▶

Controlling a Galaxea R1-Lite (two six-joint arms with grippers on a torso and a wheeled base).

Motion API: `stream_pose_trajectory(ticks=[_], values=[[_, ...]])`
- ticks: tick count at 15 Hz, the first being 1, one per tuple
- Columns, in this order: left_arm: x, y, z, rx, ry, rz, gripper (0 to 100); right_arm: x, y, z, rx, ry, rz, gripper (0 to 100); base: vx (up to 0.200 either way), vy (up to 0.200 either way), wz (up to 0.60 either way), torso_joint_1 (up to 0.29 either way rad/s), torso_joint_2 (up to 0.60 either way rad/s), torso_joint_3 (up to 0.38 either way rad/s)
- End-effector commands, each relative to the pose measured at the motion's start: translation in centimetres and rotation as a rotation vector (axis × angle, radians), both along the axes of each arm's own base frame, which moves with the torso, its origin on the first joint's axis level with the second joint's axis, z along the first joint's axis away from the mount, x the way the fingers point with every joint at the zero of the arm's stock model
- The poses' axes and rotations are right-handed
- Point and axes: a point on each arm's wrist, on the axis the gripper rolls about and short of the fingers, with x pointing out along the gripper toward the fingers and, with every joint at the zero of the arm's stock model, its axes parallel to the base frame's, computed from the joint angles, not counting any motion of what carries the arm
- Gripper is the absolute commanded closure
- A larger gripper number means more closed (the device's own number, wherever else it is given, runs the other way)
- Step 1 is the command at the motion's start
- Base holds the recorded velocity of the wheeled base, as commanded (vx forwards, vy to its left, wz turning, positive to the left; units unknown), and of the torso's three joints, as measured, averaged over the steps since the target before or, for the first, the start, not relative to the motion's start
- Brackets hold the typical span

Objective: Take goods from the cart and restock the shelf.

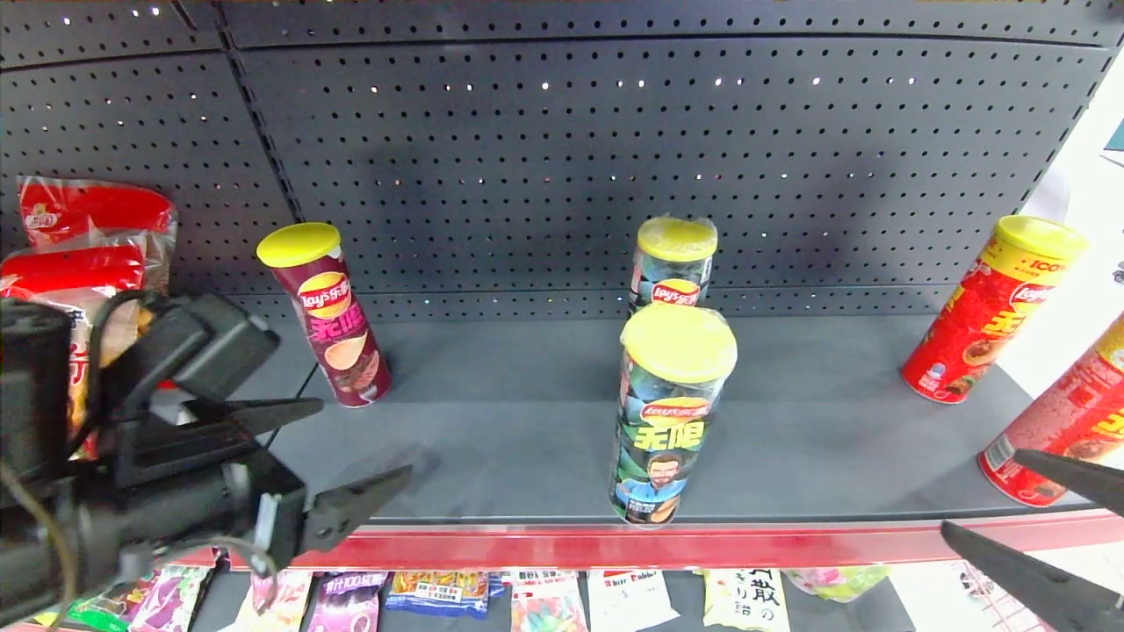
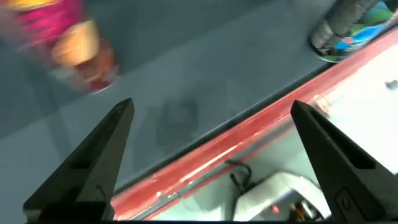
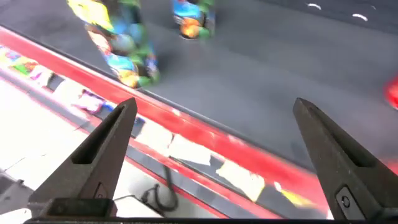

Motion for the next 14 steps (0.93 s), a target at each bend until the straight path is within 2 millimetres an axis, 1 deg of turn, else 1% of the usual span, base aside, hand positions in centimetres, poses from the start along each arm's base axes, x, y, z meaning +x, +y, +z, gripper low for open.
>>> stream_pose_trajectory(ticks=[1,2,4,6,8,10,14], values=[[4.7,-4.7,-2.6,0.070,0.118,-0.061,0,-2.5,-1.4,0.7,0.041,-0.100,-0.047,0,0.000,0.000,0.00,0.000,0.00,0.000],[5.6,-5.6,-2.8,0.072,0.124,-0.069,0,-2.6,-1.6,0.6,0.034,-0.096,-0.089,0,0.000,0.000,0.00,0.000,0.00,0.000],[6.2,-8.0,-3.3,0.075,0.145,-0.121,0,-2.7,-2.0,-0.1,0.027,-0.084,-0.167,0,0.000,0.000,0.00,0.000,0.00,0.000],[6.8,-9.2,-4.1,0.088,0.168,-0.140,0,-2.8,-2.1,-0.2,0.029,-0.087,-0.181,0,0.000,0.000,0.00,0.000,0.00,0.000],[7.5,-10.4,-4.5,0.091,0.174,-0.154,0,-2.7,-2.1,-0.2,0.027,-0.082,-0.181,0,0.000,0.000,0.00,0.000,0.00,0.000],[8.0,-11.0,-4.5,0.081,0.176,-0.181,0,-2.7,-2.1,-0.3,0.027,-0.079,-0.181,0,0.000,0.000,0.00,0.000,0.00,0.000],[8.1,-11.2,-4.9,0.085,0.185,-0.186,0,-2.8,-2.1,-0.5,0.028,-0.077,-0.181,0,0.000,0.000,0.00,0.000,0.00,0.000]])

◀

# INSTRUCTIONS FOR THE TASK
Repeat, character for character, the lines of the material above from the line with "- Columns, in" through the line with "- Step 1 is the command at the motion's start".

# YOUR SOLUTION
- Columns, in this order: left_arm: x, y, z, rx, ry, rz, gripper (0 to 100); right_arm: x, y, z, rx, ry, rz, gripper (0 to 100); base: vx (up to 0.200 either way), vy (up to 0.200 either way), wz (up to 0.60 either way), torso_joint_1 (up to 0.29 either way rad/s), torso_joint_2 (up to 0.60 either way rad/s), torso_joint_3 (up to 0.38 either way rad/s)
- End-effector commands, each relative to the pose measured at the motion's start: translation in centimetres and rotation as a rotation vector (axis × angle, radians), both along the axes of each arm's own base frame, which moves with the torso, its origin on the first joint's axis level with the second joint's axis, z along the first joint's axis away from the mount, x the way the fingers point with every joint at the zero of the arm's stock model
- The poses' axes and rotations are right-handed
- Point and axes: a point on each arm's wrist, on the axis the gripper rolls about and short of the fingers, with x pointing out along the gripper toward the fingers and, with every joint at the zero of the arm's stock model, its axes parallel to the base frame's, computed from the joint angles, not counting any motion of what carries the arm
- Gripper is the absolute commanded closure
- A larger gripper number means more closed (the device's own number, wherever else it is given, runs the other way)
- Step 1 is the command at the motion's start

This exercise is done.